The newspaper quoted a member of the executive office in the Damascus governorate as saying that, “there is a project to support this building and to sign a contract and carry out a tender to repair it, but there is currently no danger for residents in the building.”
The 86th district is one of the main district for unregulated violations due to the alliance of regime forces and intelligence with corruption, and has seen a number of buildings collapse in the past.
The district, which is named so because of the Military Brigade No. 86 that are headquartered in the same area and is part of the Defense Brigades, has witnessed conflicts because of its loyalty to Rifaat al-Assad, who tried to stage a coup against his brother in the 80s.
Historically, the 86th district’s buildings have been built in an unregulated manner, with approval given by Rifaat al-Assad, brother of Hafez al-Assad, and commander of what was known at the time as the infamous “Defense Brigades.”
Before the revolutionary mobilization, the governorate had been able to bring in building materials as they pleased, which were used for buildings that violated a number of codes.
With the beginning of the uprising against the regime, a blind eye was turned to this area, according to witnesses who asked not to be named.
The district’s return as a center of building violations has recently led to an increase in the number of buildings collapsing, according to loyalist media reports. These reports attribute this to two reasons, the first being connected to the unregulated building trade, and the second resulting from cracks and the poor quality of stone.

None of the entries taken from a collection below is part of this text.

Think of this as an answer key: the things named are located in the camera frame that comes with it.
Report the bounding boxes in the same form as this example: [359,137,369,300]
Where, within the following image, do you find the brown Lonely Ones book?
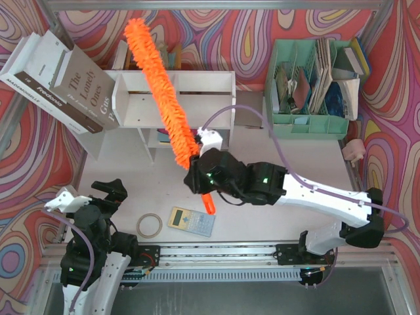
[51,46,119,130]

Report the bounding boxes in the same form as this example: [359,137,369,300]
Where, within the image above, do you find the pink piggy figure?
[342,138,366,167]

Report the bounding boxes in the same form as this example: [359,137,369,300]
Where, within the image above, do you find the yellow grey calculator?
[168,207,215,238]

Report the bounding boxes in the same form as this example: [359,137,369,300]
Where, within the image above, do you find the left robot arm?
[55,178,139,314]

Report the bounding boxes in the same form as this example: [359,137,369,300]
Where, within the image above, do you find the Fredonia book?
[14,31,102,134]

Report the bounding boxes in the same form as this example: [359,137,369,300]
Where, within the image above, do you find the grey cardboard sheet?
[234,91,264,127]

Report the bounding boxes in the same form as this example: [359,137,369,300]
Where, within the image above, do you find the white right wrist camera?
[196,127,223,157]

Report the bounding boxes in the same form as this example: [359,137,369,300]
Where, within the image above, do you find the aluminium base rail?
[39,241,401,272]

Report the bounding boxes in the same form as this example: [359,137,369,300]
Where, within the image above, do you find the white Mademoiselle book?
[1,33,41,95]

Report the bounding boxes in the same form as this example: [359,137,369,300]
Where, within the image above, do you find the masking tape roll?
[136,213,163,239]

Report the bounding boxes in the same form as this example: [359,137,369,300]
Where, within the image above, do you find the orange microfiber duster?
[124,18,216,215]

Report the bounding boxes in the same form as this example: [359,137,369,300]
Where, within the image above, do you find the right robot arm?
[184,148,386,256]

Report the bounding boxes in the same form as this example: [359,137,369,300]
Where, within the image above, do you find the stack of coloured paper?
[156,129,171,146]

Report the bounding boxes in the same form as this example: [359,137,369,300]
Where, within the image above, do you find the white wooden bookshelf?
[76,70,236,165]

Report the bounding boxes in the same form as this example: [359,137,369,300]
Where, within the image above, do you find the green desk organizer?
[264,39,350,140]

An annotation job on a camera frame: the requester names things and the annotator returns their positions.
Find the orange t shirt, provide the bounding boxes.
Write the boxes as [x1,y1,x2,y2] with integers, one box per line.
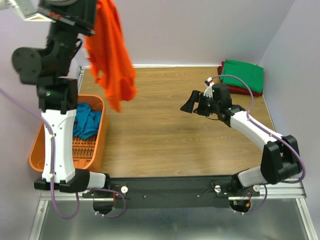
[85,0,137,113]

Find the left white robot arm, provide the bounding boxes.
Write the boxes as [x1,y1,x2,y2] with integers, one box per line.
[11,0,108,193]

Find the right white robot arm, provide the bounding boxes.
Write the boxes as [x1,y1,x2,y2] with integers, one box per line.
[180,83,303,193]

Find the folded dark red t shirt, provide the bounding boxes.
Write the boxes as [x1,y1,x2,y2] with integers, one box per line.
[217,61,263,97]

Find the folded green t shirt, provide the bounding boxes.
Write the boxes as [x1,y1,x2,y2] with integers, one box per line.
[221,59,264,94]

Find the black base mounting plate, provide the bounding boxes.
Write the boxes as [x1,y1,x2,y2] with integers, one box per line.
[82,175,260,209]

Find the teal t shirt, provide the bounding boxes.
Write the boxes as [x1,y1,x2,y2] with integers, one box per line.
[72,102,102,140]

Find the orange plastic basket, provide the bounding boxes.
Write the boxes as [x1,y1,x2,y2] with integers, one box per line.
[28,94,108,172]

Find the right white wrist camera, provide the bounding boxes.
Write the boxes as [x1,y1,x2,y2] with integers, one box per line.
[203,77,215,99]

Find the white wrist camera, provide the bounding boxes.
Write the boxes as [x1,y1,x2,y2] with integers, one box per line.
[0,0,51,22]
[203,77,215,99]

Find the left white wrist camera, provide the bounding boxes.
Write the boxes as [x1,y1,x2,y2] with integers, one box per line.
[0,0,51,22]

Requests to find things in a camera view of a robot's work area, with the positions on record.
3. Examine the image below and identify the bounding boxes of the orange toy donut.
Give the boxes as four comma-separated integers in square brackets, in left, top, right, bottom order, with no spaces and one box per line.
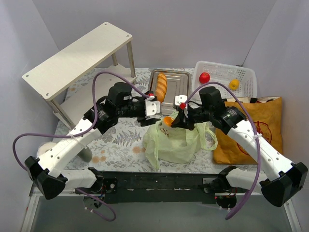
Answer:
[163,116,174,127]

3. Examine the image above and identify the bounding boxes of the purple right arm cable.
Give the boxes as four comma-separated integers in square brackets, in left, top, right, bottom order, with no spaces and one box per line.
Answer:
[185,82,264,220]

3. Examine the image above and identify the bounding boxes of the light green plastic grocery bag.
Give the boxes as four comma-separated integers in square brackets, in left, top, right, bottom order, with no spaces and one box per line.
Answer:
[143,111,218,169]

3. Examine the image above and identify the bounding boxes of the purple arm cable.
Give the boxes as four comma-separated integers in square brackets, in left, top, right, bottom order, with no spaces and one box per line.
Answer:
[185,82,264,220]
[12,72,153,221]

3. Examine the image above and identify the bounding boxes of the white plastic perforated basket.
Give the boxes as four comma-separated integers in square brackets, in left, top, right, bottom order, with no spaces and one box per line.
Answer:
[191,61,257,98]

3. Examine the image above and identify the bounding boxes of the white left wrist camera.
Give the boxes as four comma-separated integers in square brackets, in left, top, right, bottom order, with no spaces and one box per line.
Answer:
[145,93,161,117]

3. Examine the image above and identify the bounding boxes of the white wooden two-tier shelf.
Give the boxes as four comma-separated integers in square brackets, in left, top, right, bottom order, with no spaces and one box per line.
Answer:
[22,22,136,129]

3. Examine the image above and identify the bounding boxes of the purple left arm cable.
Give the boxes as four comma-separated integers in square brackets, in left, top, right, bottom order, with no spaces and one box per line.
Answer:
[12,72,153,221]

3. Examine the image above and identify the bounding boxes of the stainless steel tray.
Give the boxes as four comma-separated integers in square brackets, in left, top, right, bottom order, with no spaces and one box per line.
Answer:
[149,69,191,116]

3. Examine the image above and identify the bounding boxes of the mustard yellow tote bag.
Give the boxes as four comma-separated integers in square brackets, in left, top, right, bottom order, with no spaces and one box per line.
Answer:
[213,97,283,165]

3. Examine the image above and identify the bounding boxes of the long orange toy bread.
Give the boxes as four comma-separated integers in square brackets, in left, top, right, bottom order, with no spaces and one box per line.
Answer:
[155,73,168,103]

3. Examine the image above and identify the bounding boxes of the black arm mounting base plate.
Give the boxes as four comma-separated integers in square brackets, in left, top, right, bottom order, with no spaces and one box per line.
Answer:
[82,172,245,204]

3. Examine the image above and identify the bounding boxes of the aluminium frame rail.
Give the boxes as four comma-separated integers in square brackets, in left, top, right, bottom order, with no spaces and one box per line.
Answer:
[22,189,301,232]

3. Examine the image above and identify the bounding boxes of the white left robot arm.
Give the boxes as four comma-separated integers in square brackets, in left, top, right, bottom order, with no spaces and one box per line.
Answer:
[25,82,161,200]

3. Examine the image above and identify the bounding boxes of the yellow toy lemon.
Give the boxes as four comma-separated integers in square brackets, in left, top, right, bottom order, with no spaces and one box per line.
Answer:
[229,79,240,90]

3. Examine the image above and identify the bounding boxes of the red toy apple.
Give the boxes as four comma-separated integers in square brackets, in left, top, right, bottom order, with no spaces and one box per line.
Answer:
[198,72,211,84]

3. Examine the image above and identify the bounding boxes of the floral patterned table mat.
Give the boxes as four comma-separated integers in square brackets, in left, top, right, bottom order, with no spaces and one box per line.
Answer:
[53,67,266,175]

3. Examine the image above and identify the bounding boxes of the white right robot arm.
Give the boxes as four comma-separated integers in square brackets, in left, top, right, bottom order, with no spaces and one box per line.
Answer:
[171,86,308,207]

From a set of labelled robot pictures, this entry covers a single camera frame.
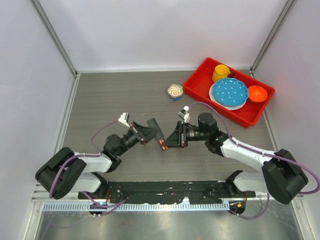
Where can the small patterned bowl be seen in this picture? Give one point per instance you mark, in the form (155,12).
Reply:
(175,90)

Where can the orange bowl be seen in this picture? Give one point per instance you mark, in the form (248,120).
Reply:
(257,94)

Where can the black remote control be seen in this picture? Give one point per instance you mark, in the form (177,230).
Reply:
(153,123)

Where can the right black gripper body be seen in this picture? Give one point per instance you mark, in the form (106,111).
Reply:
(187,134)

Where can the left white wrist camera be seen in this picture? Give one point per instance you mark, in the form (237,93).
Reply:
(124,119)

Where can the white cable duct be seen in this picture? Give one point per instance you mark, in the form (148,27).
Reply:
(86,206)

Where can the red orange battery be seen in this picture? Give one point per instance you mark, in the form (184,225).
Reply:
(161,145)

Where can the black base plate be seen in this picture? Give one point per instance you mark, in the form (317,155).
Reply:
(174,192)

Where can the yellow mug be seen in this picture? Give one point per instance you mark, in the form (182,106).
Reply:
(222,71)

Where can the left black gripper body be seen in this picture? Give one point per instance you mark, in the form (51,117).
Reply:
(134,129)

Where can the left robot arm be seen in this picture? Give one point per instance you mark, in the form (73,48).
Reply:
(68,171)

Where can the blue dotted plate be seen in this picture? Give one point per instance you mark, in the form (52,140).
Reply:
(230,92)

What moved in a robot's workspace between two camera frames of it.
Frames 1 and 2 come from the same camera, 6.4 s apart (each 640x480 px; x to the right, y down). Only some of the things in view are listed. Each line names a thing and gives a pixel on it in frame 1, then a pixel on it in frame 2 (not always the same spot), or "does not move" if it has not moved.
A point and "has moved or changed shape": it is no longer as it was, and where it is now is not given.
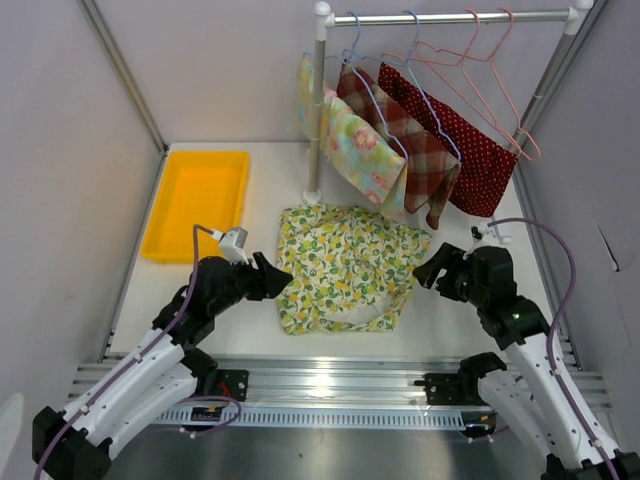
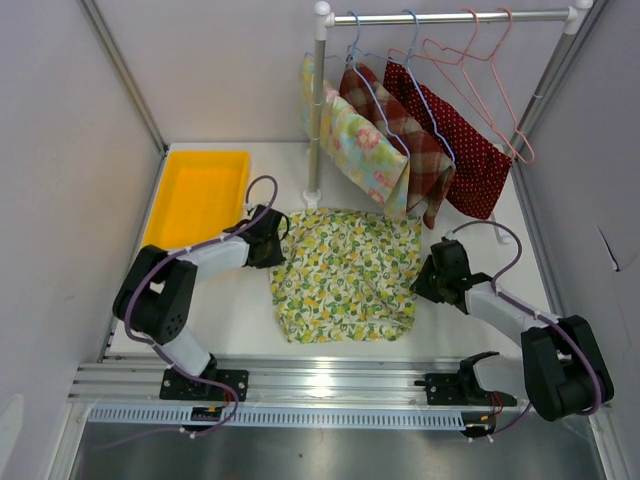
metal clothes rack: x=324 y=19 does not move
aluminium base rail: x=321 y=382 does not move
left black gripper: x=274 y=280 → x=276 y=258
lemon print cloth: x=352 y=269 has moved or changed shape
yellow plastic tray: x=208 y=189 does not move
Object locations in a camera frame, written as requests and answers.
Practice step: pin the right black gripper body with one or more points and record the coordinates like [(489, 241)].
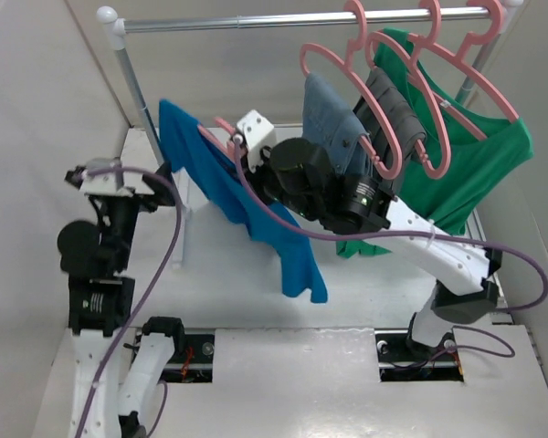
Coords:
[(267, 185)]

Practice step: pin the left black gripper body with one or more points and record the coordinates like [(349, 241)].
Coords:
[(122, 216)]

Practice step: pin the blue t shirt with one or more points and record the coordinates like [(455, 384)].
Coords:
[(183, 146)]

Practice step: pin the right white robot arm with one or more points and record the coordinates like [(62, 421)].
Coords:
[(463, 293)]

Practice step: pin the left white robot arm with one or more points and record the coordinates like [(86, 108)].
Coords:
[(95, 256)]

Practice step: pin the pink hanger with jeans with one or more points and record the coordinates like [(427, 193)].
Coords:
[(345, 65)]

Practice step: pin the green t shirt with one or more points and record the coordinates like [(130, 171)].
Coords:
[(475, 169)]

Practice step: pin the pink hanger with green shirt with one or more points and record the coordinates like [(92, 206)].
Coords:
[(497, 16)]

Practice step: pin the light blue denim shorts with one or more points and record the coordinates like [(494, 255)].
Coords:
[(328, 121)]

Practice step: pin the grey folded trousers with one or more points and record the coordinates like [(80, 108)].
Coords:
[(405, 123)]

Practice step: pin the silver clothes rack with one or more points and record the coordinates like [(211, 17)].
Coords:
[(363, 63)]

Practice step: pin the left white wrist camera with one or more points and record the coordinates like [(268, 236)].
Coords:
[(99, 177)]

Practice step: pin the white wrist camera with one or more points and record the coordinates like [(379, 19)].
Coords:
[(99, 177), (258, 133)]

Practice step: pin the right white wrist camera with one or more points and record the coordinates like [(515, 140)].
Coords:
[(258, 133)]

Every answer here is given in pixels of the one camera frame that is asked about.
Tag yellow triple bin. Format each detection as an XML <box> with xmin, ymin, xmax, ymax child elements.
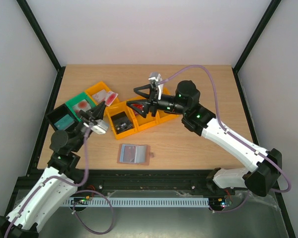
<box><xmin>105</xmin><ymin>96</ymin><xmax>179</xmax><ymax>140</ymax></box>

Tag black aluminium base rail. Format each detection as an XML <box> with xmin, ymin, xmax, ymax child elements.
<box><xmin>78</xmin><ymin>170</ymin><xmax>239</xmax><ymax>197</ymax></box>

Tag black card stack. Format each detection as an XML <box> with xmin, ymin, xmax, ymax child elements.
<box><xmin>111</xmin><ymin>112</ymin><xmax>134</xmax><ymax>134</ymax></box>

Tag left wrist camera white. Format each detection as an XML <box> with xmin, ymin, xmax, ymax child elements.
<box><xmin>83</xmin><ymin>119</ymin><xmax>109</xmax><ymax>135</ymax></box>

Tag green bin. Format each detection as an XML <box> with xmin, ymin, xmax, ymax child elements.
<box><xmin>66</xmin><ymin>92</ymin><xmax>96</xmax><ymax>121</ymax></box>

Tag black bin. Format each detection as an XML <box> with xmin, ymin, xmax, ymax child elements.
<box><xmin>45</xmin><ymin>104</ymin><xmax>79</xmax><ymax>131</ymax></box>

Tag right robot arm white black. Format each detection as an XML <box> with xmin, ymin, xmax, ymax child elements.
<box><xmin>126</xmin><ymin>80</ymin><xmax>282</xmax><ymax>197</ymax></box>

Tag light blue cable duct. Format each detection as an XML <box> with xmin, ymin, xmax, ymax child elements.
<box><xmin>61</xmin><ymin>197</ymin><xmax>209</xmax><ymax>208</ymax></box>

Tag right black frame post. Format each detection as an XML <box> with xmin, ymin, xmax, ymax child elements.
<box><xmin>233</xmin><ymin>0</ymin><xmax>283</xmax><ymax>72</ymax></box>

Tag teal card stack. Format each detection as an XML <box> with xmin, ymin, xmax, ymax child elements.
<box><xmin>54</xmin><ymin>114</ymin><xmax>75</xmax><ymax>130</ymax></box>

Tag red white card stack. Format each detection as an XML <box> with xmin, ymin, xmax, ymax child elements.
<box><xmin>72</xmin><ymin>99</ymin><xmax>91</xmax><ymax>114</ymax></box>

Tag black frame post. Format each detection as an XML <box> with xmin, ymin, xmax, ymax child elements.
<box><xmin>233</xmin><ymin>0</ymin><xmax>283</xmax><ymax>72</ymax></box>
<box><xmin>15</xmin><ymin>0</ymin><xmax>63</xmax><ymax>72</ymax></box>

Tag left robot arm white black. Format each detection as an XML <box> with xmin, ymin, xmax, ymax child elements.
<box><xmin>0</xmin><ymin>102</ymin><xmax>108</xmax><ymax>238</ymax></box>

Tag left black frame post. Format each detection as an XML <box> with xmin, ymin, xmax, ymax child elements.
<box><xmin>15</xmin><ymin>0</ymin><xmax>63</xmax><ymax>72</ymax></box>

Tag yellow bin single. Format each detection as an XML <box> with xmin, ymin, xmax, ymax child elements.
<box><xmin>85</xmin><ymin>81</ymin><xmax>120</xmax><ymax>107</ymax></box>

This area is distinguished for being not just a center for building violations, but also diseases and illnesses, according to loyalist sites and media, quoting residents of the area who complained about the accumulation of trash and the rough roads, as well as the sanitary neglect. Fires have broken out as a result of the electricity problems because electricity is illegally supplied.
Many people from Damascus including loyalists see the district as having a special status and near-independence from the authorities.
Many factors reinforce this view, which the rights activist Mulham al-Sharani discussed, saying, “Everything is explicit in the 86th district. Before the revolution, electricity and water bills were not paid to the regime and this is simply because they were supplied illegally, with no meters.”
He added: “Electricity or water bills go to loyalist areas or those near the district, and everyone knows this.”
With the start of the revolution, the district returned to prominence for the sacrifices of its residents and loyalty to Assad, and so a blind eye was turned to their practices, and the district became “above the law,” according to Sharani.
The loyalist Al-Watan newspaper reported in February of the danger facing the district because of caverns of unknown size under buildings.
According to Al-Watan, the Damascus governorate had assigned the geological division to make a study of the ground in this area, but this study hasn’t been completed. Most sewage water is still leaking under buildings and penetrating the earth, which is a reason for the caverns increasing, and it warned of the danger of the collapse of buildings that haven’t followed the lowest safety standards.
There has previously been mistrust between district residents and the regime despite their loyalty to Assad, but the relationship has become controversial according to Baraa al-Shami, who said that the governorate did not dare enter the district without obtaining prior permission from the security agencies whose checkpoints are deployed on the “Building 14” and “Falafel Ala Keifak” sides.
This article was translated and edited by The Syrian Observer. Responsibility for the information and views set out in this article lies entirely with the author.